Exercise description => Write out all the data verbatim. Skip images.
═════ Stored data ═════
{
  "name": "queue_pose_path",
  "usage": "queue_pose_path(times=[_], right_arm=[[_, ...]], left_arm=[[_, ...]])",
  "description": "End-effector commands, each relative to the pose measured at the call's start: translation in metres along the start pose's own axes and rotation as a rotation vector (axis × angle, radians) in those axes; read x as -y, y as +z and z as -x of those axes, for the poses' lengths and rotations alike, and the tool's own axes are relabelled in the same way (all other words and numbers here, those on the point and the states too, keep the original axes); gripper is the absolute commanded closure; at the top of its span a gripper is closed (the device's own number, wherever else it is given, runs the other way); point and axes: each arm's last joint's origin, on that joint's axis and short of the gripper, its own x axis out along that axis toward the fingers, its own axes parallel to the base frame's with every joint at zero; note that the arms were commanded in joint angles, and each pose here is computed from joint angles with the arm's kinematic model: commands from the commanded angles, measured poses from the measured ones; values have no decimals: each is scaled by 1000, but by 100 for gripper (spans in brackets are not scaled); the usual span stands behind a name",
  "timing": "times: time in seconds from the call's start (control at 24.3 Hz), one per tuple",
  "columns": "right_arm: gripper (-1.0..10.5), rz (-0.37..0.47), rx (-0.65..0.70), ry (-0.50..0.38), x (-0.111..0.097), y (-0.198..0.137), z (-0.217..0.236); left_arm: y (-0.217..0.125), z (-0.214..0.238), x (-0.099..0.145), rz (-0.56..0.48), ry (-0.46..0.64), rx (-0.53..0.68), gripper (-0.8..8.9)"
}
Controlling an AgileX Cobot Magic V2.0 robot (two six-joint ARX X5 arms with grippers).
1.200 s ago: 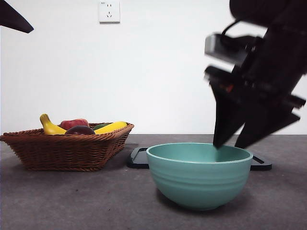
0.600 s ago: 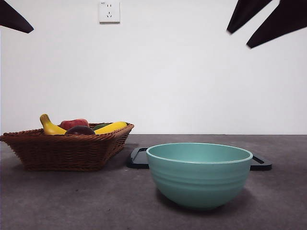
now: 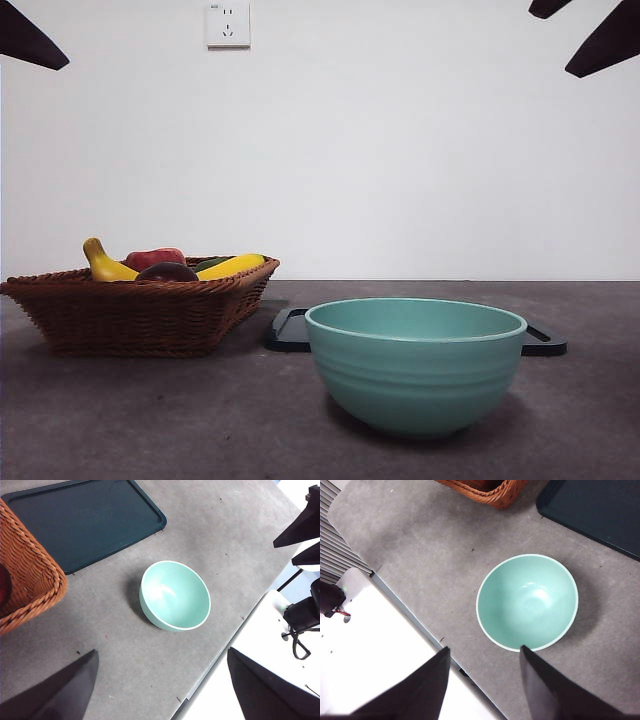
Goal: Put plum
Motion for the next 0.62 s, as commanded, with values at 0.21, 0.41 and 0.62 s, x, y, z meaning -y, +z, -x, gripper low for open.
queue_pose_path(times=[0.21, 0.41, 0.62], right_arm=[[724, 9, 13, 10, -3, 4, 2], [794, 28, 13, 10, -3, 4, 2], [941, 36, 15, 2, -3, 4, 2]], left_arm=[[5, 2, 2, -13, -7, 16, 410], [5, 2, 2, -13, -7, 16, 604], [5, 2, 2, -13, -7, 16, 806]])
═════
Answer area =>
{
  "name": "queue_pose_path",
  "usage": "queue_pose_path(times=[_], right_arm=[[_, ...]], left_arm=[[_, ...]])",
  "description": "End-effector commands, each relative to the pose measured at the call's start: translation in metres along the start pose's own axes and rotation as a rotation vector (axis × angle, radians) in those axes; read x as -y, y as +z and z as -x of those axes, for the poses' lengths and rotations alike, and the tool's own axes are relabelled in the same way (all other words and numbers here, those on the point and the states too, keep the original axes); gripper is the absolute commanded closure; at the top of its span a gripper is closed (the device's own number, wherever else it is given, runs the other way); point and axes: each arm's last joint's origin, on that joint's axis and short of the gripper, its own x axis out along that axis toward the fingers, its own axes parallel to the base frame's with every joint at zero; note that the arms were commanded in joint angles, and each pose here is computed from joint angles with the arm's kinematic model: commands from the commanded angles, measured poses from the measured ones; values have no decimals: each is scaled by 1000, but by 100 for gripper (spans in brackets are not scaled); the usual span stands behind a name",
  "timing": "times: time in seconds from the call's start (control at 24.3 Hz), one per tuple",
  "columns": "right_arm: gripper (-1.0..10.5), rz (-0.37..0.47), rx (-0.65..0.70), ry (-0.50..0.38), x (-0.111..0.097), y (-0.198..0.137), z (-0.217..0.236); left_arm: y (-0.217..0.125), z (-0.214..0.238), x (-0.099..0.145), rz (-0.56..0.48), ry (-0.46..0.64), rx (-0.53..0.68), gripper (-0.8..8.9)"
}
Controlling an AgileX Cobot Magic V2.0 robot (two six-joint ARX X5 arms with grippers).
1.200 s ago: 
0.600 s ago: 
now: 
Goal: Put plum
Motion for the next 0.62 s, as commanded, with values at 0.21, 0.41 and 0.62 s, x, y, z meaning -y, +z, -x, gripper low for open.
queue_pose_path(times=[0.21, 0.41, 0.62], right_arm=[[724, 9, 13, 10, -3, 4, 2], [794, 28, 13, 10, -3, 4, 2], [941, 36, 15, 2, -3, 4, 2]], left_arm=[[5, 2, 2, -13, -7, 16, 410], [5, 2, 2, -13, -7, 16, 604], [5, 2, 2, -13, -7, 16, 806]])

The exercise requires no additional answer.